Stored items from a collection:
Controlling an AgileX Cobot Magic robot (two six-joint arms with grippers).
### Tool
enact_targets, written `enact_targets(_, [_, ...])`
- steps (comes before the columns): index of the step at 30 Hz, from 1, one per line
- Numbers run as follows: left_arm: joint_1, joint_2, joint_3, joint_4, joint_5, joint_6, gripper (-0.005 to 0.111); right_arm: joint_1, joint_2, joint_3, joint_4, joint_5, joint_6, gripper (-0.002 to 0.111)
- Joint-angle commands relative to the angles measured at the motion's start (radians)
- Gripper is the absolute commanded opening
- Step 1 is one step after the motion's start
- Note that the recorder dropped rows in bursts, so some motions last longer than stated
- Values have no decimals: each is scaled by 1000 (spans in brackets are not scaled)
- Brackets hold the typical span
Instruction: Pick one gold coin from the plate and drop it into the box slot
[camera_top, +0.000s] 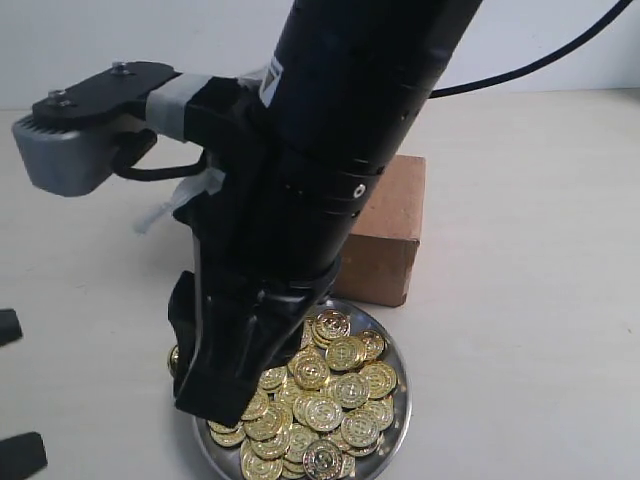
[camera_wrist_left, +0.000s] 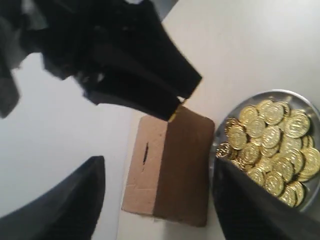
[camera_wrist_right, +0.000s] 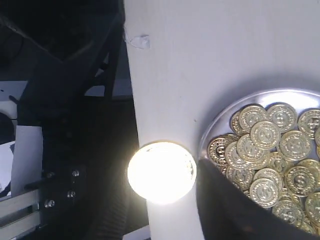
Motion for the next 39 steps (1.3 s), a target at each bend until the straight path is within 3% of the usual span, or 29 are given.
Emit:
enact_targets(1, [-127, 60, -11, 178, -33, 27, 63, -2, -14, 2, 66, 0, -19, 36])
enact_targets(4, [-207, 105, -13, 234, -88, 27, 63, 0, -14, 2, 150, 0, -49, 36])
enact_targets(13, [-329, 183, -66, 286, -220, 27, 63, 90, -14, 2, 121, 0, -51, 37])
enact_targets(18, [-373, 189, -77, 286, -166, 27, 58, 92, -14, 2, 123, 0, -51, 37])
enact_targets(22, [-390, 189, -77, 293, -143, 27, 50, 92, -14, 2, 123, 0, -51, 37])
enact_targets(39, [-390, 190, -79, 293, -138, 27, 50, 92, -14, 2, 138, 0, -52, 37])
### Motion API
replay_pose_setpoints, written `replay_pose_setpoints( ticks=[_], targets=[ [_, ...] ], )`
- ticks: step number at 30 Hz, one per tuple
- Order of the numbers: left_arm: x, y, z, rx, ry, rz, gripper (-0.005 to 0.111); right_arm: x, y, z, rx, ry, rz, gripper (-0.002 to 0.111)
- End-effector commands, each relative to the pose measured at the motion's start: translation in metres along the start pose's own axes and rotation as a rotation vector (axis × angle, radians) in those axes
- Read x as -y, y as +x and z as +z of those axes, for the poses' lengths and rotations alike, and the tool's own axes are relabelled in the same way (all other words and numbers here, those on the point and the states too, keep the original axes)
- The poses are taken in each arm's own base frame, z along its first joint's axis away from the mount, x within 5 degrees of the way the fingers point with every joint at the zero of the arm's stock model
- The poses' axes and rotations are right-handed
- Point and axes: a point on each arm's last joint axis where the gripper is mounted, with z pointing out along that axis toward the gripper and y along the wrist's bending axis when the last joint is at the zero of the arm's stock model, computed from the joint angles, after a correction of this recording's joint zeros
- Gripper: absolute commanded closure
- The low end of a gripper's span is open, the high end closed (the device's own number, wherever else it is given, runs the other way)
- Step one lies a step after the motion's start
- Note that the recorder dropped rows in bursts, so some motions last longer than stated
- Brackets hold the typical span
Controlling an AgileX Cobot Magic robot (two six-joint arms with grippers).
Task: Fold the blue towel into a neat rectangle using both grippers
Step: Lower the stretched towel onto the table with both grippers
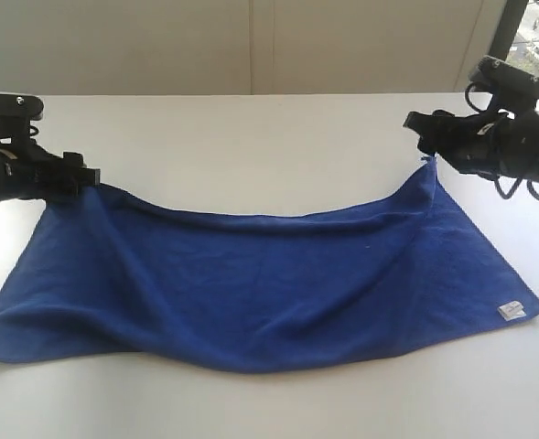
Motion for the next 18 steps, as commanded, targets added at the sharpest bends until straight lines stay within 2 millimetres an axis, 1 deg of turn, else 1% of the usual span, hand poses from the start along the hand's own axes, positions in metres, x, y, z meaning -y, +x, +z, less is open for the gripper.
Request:
replay_pose_setpoints(
  ticks=[1,3,5,6,9,12,13,16,17,18],
  targets=[
    [0.001,-0.015,-0.027,-0.041,0.047,0.072,0.032,-0.008,-0.014,-0.028,-0.066,-0.026,-0.146,0.047],
    [0.004,-0.016,-0.038,-0.101,0.086,0.085,0.036,-0.011,-0.016,-0.040,-0.124,-0.039,-0.212,0.052],
    [0.006,-0.013,-0.048,-0.190,0.134,0.118,0.047,-0.013,-0.013,-0.050,-0.204,-0.052,-0.269,0.060],
    [0.008,-0.011,-0.051,-0.232,0.154,0.139,0.052,-0.014,-0.013,-0.056,-0.239,-0.061,-0.297,0.067],
    [0.011,-0.001,-0.060,-0.370,0.207,0.159,0.077,-0.014,-0.006,-0.064,-0.349,-0.075,-0.355,0.088],
    [0.014,0.011,-0.067,-0.508,0.255,0.163,0.102,-0.011,0.001,-0.068,-0.443,-0.076,-0.402,0.107],
    [0.014,0.013,-0.068,-0.534,0.265,0.166,0.106,-0.011,0.004,-0.069,-0.473,-0.076,-0.404,0.108],
    [0.015,0.018,-0.072,-0.599,0.288,0.165,0.107,-0.009,0.011,-0.072,-0.550,-0.075,-0.411,0.108],
    [0.016,0.021,-0.077,-0.642,0.305,0.167,0.107,-0.005,0.018,-0.074,-0.598,-0.068,-0.421,0.108],
    [0.016,0.023,-0.080,-0.654,0.309,0.167,0.107,-0.004,0.021,-0.075,-0.613,-0.065,-0.420,0.108]
  ],
)
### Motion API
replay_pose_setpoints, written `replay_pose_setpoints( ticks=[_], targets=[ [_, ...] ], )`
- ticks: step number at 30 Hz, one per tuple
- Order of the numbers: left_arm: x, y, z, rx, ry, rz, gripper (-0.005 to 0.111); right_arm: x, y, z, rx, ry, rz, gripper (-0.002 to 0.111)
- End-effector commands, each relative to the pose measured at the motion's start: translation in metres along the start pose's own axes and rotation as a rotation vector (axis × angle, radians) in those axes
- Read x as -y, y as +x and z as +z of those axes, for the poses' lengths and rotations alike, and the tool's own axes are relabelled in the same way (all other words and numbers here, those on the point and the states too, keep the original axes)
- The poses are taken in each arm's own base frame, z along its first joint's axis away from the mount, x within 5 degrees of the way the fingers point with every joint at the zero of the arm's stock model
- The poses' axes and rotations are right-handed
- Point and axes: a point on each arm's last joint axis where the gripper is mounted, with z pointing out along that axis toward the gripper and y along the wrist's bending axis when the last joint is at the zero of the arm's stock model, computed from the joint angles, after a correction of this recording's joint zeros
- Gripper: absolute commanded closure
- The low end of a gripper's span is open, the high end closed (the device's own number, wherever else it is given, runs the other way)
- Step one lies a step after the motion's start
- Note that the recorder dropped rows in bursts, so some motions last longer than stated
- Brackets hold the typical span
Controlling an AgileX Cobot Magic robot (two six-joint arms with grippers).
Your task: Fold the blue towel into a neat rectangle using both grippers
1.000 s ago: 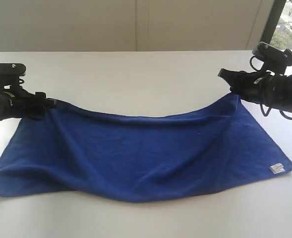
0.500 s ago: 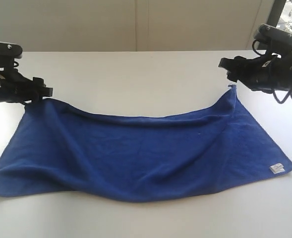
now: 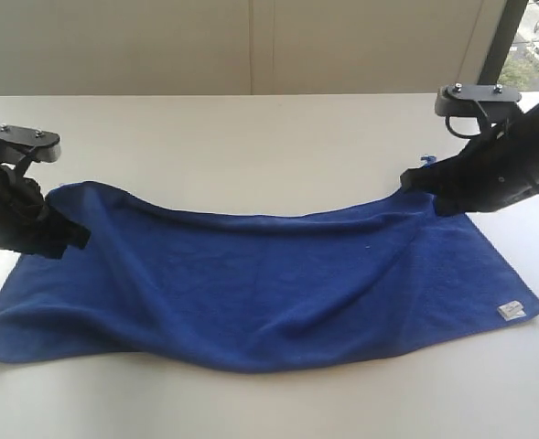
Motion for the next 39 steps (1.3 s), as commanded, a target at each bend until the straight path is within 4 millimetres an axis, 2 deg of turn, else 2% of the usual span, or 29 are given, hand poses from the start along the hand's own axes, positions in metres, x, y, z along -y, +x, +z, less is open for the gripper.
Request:
replay_pose_setpoints(
  ticks=[1,6,8,11,15,19,23,34,39],
  targets=[
    [0.006,0.017,-0.007,-0.091,0.041,0.003,0.107,0.002,0.018,0.000,-0.091,0.002,-0.020,0.108],
    [0.014,0.055,-0.014,-0.134,0.048,-0.009,0.107,0.003,0.046,-0.004,-0.091,0.017,0.027,0.108],
    [0.016,0.072,-0.010,-0.162,0.047,-0.017,0.107,0.004,0.055,0.000,-0.089,0.022,0.037,0.108],
    [0.015,0.082,-0.003,-0.156,0.034,-0.032,0.107,0.006,0.062,0.004,-0.070,0.035,0.045,0.108],
    [0.014,0.086,0.005,-0.148,0.017,-0.040,0.107,0.009,0.070,0.009,-0.047,0.055,0.059,0.108],
    [0.013,0.091,0.015,-0.208,0.028,-0.038,0.107,0.013,0.082,0.034,-0.136,0.064,0.070,0.108],
    [0.013,0.095,0.015,-0.250,0.030,-0.002,0.107,0.015,0.088,0.046,-0.179,0.071,0.069,0.108],
    [0.010,0.105,0.012,-0.363,0.015,0.101,0.107,0.029,0.097,0.045,-0.267,0.207,0.138,0.108],
    [0.008,0.112,0.008,-0.446,0.011,0.164,0.107,0.029,0.101,0.043,-0.306,0.216,0.151,0.108]
  ],
)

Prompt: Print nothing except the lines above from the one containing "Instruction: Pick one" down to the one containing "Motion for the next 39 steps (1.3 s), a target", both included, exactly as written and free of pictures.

Reply:
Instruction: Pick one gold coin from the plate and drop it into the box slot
[camera_top, +0.000s] 
[camera_wrist_left, +0.000s] 
[camera_wrist_right, +0.000s] 
Motion for the next 39 steps (1.3 s), a target at each bend until the straight path is within 3% of the usual span, or 29 are given.

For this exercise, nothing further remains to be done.